The D.C. Board of Zoning Adjustment rescinded the case on May 3, the same day the restaurant’s attorney, Zachary Williams, withdrew the application for a special zoning exception to open the new fast-food establishment. Williams declined to comment, and neither Five Guys nor American University responded to The Current’s inquiries.
For some in the neighborhood, the Five Guys was an unattractive and superfluous prospect. Many argued that multiple similar counter-service restaurants nearby on Wisconsin Avenue — McDonald’s, Z Burger and Burger Tap & Shake — already offer residents more than enough options for similar fare.
Jon Bender, chair of Advisory Neighborhood Commission 3E (Friendship Heights, Tenleytown), acknowledged he felt conflicted about the Five Guys joining the already “burger-saturated” avenue. “Most constituents were not thrilled about another burger place, and in general, most would prefer some kind of full-service restaurant,” he said. “On the flip side, we don’t want vacant storefronts.”
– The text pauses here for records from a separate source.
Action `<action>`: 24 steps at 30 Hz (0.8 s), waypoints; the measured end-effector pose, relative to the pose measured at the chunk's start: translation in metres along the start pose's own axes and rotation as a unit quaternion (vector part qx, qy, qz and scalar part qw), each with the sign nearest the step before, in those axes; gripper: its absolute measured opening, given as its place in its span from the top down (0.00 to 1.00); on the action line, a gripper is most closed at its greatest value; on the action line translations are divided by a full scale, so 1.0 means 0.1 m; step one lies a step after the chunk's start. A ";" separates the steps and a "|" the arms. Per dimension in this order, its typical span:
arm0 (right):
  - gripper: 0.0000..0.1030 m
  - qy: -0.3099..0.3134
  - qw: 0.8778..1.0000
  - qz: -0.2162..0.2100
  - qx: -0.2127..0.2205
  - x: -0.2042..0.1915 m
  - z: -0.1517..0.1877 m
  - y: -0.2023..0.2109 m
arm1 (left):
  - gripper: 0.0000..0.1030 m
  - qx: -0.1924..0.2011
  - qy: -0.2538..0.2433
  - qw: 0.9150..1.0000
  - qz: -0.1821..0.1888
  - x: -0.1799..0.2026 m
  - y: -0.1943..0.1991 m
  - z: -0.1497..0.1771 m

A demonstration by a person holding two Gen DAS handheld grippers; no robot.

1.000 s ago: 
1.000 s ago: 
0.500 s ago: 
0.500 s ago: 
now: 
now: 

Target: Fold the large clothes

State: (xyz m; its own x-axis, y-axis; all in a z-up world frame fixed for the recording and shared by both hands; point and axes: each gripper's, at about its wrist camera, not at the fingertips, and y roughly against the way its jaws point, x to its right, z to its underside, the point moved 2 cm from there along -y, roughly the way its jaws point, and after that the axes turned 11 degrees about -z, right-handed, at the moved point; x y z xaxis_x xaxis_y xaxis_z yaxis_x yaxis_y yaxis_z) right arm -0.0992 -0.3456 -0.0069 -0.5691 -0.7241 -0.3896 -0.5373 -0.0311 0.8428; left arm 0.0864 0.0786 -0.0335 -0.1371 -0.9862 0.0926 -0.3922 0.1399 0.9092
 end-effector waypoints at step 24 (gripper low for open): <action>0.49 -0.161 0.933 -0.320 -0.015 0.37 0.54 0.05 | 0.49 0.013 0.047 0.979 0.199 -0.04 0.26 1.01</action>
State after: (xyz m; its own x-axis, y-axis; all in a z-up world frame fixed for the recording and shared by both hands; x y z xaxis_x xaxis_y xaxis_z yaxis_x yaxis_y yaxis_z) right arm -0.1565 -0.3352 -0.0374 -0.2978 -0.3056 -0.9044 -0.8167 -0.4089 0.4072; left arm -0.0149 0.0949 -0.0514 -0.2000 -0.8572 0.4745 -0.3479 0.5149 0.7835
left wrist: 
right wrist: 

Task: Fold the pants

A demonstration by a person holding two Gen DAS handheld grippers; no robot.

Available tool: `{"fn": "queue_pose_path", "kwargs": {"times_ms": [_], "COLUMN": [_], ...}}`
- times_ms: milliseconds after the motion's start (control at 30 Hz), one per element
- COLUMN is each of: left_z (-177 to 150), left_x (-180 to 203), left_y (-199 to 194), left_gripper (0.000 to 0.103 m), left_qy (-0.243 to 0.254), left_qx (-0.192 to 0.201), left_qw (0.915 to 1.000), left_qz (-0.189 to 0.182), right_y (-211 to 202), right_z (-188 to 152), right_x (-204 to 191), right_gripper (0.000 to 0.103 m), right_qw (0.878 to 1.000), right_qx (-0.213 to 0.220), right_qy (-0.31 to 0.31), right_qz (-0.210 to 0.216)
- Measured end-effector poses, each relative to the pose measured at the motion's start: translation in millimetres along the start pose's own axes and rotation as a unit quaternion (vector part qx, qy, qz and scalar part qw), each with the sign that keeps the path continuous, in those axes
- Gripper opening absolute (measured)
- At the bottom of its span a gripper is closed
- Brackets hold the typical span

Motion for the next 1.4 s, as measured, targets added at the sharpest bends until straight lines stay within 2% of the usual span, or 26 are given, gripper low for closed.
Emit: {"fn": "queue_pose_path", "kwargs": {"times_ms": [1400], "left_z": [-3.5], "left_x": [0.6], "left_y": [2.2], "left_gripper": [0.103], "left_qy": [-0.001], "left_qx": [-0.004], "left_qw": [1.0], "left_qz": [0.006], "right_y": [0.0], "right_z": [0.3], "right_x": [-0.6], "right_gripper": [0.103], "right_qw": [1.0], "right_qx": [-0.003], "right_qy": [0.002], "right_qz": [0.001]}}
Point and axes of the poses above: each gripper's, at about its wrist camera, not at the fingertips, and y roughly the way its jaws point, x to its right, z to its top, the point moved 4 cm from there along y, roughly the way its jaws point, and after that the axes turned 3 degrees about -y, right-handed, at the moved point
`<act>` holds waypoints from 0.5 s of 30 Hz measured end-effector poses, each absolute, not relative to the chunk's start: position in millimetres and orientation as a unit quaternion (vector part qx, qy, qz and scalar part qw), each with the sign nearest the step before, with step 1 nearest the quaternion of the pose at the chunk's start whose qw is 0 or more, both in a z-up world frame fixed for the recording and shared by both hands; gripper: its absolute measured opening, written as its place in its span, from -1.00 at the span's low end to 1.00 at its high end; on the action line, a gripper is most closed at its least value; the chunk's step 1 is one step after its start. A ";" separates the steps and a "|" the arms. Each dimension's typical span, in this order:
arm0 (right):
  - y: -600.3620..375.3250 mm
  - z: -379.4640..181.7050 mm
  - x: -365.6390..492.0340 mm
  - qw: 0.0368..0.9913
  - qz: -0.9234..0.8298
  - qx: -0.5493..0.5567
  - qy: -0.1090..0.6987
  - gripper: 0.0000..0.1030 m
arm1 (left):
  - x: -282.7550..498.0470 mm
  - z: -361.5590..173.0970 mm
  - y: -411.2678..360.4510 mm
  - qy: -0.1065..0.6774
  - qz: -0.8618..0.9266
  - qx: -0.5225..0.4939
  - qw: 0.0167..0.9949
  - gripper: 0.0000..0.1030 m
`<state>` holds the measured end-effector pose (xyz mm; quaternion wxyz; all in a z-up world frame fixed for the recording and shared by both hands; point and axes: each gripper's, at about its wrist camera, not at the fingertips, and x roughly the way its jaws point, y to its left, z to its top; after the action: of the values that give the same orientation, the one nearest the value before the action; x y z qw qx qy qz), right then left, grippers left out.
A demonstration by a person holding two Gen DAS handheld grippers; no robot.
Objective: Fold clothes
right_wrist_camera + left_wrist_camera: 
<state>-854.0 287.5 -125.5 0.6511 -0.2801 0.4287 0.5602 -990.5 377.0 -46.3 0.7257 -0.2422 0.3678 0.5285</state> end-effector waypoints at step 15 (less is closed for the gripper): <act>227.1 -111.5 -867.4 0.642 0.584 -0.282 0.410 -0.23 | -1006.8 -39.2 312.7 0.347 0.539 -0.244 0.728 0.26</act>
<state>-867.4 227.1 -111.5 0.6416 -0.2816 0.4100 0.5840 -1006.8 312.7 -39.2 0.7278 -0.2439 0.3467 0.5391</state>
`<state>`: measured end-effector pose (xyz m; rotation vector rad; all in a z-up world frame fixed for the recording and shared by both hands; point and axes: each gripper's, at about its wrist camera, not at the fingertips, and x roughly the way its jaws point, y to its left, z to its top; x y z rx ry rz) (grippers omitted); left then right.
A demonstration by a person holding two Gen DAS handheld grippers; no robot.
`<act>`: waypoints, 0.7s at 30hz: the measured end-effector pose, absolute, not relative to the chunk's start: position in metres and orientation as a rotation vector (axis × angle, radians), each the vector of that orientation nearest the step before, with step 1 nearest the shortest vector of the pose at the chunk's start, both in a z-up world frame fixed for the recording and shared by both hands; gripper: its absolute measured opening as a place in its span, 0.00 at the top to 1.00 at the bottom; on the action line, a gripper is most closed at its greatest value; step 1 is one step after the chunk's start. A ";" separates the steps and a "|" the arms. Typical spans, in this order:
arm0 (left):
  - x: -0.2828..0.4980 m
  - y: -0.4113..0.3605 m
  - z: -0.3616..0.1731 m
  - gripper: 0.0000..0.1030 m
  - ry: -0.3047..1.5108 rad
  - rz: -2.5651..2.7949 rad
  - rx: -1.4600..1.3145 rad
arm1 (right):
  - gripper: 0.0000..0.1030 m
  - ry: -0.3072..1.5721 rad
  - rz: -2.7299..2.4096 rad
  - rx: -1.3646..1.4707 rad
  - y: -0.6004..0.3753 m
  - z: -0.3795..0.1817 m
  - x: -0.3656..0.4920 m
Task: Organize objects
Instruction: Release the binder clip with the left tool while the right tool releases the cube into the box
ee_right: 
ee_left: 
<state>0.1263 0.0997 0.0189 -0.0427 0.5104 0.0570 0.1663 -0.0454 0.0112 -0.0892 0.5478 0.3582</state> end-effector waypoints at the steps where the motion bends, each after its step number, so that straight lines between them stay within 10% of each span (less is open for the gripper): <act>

Neither Bender nor Leigh Catherine Miles, executive director of the Tenleytown Main Street group, had details on Five Guys’ withdrawal.
The ANC’s capacity to influence the Five Guys application in the past was limited by a lack of definitive reasons to oppose it, Bender said. And when commissioners approached the landlord, American University, with their reservations, Bender said the institution reasoned that the space needed a tenant. The storefront has been empty for some time, after playing brief host to several sit-down eateries like Firelake Grill and Ruby Tuesday.
On April 18, ANC 3E sent a letter to the D.C. Office of Zoning supporting the Five Guys proposal, saying the application met review standards.
Going forward, Bender suggested ideas for attracting more dine-in establishments to Tenleytown might include encouraging landlords to reduce rents and to avoid chain stores. However, he conceded that the kinds of businesses coming to the area hinge upon the rent they’re willing to pay.
While Bender admires the expanding dining strip at the Cathedral Heights portion of Wisconsin Avenue, with popular offerings like the Barcelona tapas bar and restaurant and the Japanese-style Raku, he noted that Tenleytown’s residential density is comparatively low. In addition, few non-residents browse the area — making sit-down establishments difficult to sustain.
As for the new uncertainty over Five Guys, Bender expressed concern that the location might remain vacant for some time now. “I really don’t know when it will be filled again,” he said.